* Task to complete *
Each line of the listing below must be returned exactly.

* Data shown *
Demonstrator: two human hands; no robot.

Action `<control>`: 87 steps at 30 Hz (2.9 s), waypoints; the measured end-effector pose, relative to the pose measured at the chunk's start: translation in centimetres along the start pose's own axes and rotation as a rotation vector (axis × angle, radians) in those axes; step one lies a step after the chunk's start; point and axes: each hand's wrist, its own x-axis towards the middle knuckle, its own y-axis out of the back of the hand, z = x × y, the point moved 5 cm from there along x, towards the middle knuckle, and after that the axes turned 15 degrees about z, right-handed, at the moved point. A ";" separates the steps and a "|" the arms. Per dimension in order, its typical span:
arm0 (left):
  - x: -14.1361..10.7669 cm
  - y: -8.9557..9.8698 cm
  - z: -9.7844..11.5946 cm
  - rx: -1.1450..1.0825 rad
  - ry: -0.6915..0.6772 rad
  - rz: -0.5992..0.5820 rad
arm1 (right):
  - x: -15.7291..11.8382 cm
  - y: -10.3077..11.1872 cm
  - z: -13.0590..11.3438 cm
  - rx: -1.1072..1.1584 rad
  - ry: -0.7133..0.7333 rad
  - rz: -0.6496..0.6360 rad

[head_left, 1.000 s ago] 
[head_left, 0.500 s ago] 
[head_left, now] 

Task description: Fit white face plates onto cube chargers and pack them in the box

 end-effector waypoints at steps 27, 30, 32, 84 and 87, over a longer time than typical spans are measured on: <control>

* Output below *
Demonstrator: two human hands; no robot.

Action `<control>`: 87 steps at 30 Hz (2.9 s), waypoints; the measured end-effector pose, relative to the pose measured at the chunk's start: translation in centimetres along the start pose's own axes and rotation as a rotation vector (axis × angle, radians) in those axes; step one lies a step after the chunk's start; point and axes: each hand's wrist, its own x-axis towards the middle knuckle, its own y-axis out of the back of the hand, z = x × y, the point moved 5 cm from there along x, towards the middle knuckle, and after that the axes turned 15 degrees about z, right-handed, at the moved point. A ";" separates the steps and a "|" the arms. Per dimension in order, its typical span:
arm0 (left):
  - x: -14.1361..10.7669 cm
  - y: -8.9557..9.8698 cm
  - z: -9.7844..11.5946 cm
  - rx: -1.1450..1.0825 rad
  - ry: -0.6915..0.6772 rad
  - rz: -0.5992..0.5820 rad
arm1 (right):
  - x: -15.7291..11.8382 cm
  - y: -10.3077..11.1872 cm
  - z: -13.0590..11.3438 cm
  - rx: -1.1072..1.1584 rad
  - ry: -0.7133..0.7333 rad
  - rz: -0.6496..0.6360 rad

[head_left, 1.000 s ago] 
[head_left, 0.500 s ago] 
[head_left, now] 

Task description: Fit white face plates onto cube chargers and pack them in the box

 end-effector waypoints at steps 27, 30, 32, 84 and 87, over a longer time than typical spans are measured on: <control>

The answer has been supplied in full.